Diarization high memory usage not using dedicated gpu
Darization runs very slowly, uses almost 12gb of memory, and is seemingly not happening on the GPU (GPUz and Window's task manager show conflicting info)
- Latest WhisperX repo
- pyannote.audio 3.1.0
- onnxruntime-gpu
On interrupting the diarization step, the last call shows the following segment of code, it points to something happening on the CPU but I'm not sure if it's the main process. Admittedly I don't understand python code very well.
(whisperx) PS DIRECTORY> whisperx "Return to The Obra Dinn Ep1.opus" --model large-v2 --align_model WAV2VEC2_ASR_LARGE_LV60K_960H --batch_size 4 --task transcribe --lang en --diarize --hf_token TOKEN
The torchaudio backend is switched to 'soundfile'. Note that 'sox_io' is not supported on Windows.
torchvision is not available - cannot save figures
The torchaudio backend is switched to 'soundfile'. Note that 'sox_io' is not supported on Windows.
Lightning automatically upgraded your loaded checkpoint from v1.5.4 to v2.1.2. To apply the upgrade to your files permanently, run `python -m pytorch_lightning.utilities.upgrade_checkpoint C:\Users\Victo\.cache\torch\whisperx-vad-segmentation.bin`
Model was trained with pyannote.audio 0.0.1, yours is 3.1.0. Bad things might happen unless you revert pyannote.audio to 0.x.

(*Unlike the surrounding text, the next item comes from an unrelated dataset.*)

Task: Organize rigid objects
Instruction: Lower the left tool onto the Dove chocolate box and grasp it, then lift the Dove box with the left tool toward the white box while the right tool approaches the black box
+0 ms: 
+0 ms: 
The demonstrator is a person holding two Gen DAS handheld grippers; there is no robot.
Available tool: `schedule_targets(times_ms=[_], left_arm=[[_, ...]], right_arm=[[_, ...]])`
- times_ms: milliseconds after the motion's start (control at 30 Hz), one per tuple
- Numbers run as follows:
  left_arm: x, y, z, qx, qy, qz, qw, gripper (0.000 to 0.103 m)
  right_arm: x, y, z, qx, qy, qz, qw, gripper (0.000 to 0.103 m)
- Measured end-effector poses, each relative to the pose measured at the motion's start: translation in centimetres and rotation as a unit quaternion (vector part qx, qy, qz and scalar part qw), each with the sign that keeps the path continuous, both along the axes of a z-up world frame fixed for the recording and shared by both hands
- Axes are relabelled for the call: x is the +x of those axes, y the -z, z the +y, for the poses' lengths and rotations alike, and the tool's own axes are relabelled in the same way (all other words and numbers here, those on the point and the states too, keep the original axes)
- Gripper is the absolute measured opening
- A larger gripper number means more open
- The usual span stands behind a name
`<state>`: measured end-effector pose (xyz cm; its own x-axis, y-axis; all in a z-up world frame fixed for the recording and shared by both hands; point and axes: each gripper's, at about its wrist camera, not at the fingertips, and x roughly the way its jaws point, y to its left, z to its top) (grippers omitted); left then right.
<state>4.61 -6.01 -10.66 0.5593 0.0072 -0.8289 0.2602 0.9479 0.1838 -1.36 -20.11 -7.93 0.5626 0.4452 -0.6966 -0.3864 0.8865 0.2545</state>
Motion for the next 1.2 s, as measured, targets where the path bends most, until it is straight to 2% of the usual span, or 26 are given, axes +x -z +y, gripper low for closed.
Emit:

Model was trained with torch 1.10.0+cu102, yours is 2.0.0. Bad things might happen unless you revert torch to 1.x.
>>Performing transcription...
>>Performing alignment...
>>Performing diarization...
Traceback (most recent call last):
File "C:\Users\USER\anaconda3\envs\whisperx\lib\runpy.py", line 196, in _run_module_as_main
return _run_code(code, main_globals, None,
File "C:\Users\USER\anaconda3\envs\whisperx\lib\runpy.py", line 86, in _run_code
exec(code, run_globals)
File "C:\Users\USER\anaconda3\envs\whisperx\Scripts\whisperx.exe\__main__.py", line 7, in <module>
File "C:\Users\USER\anaconda3\envs\whisperx\lib\site-packages\whisperx\transcribe.py", line 220, in cli
diarize_segments = diarize_model(input_audio_path, min_speakers=min_speakers, max_speakers=max_speakers)
File "C:\Users\USER\anaconda3\envs\whisperx\lib\site-packages\whisperx\diarize.py", line 28, in __call__
segments = self.model(audio_data, min_speakers=min_speakers, max_speakers=max_speakers)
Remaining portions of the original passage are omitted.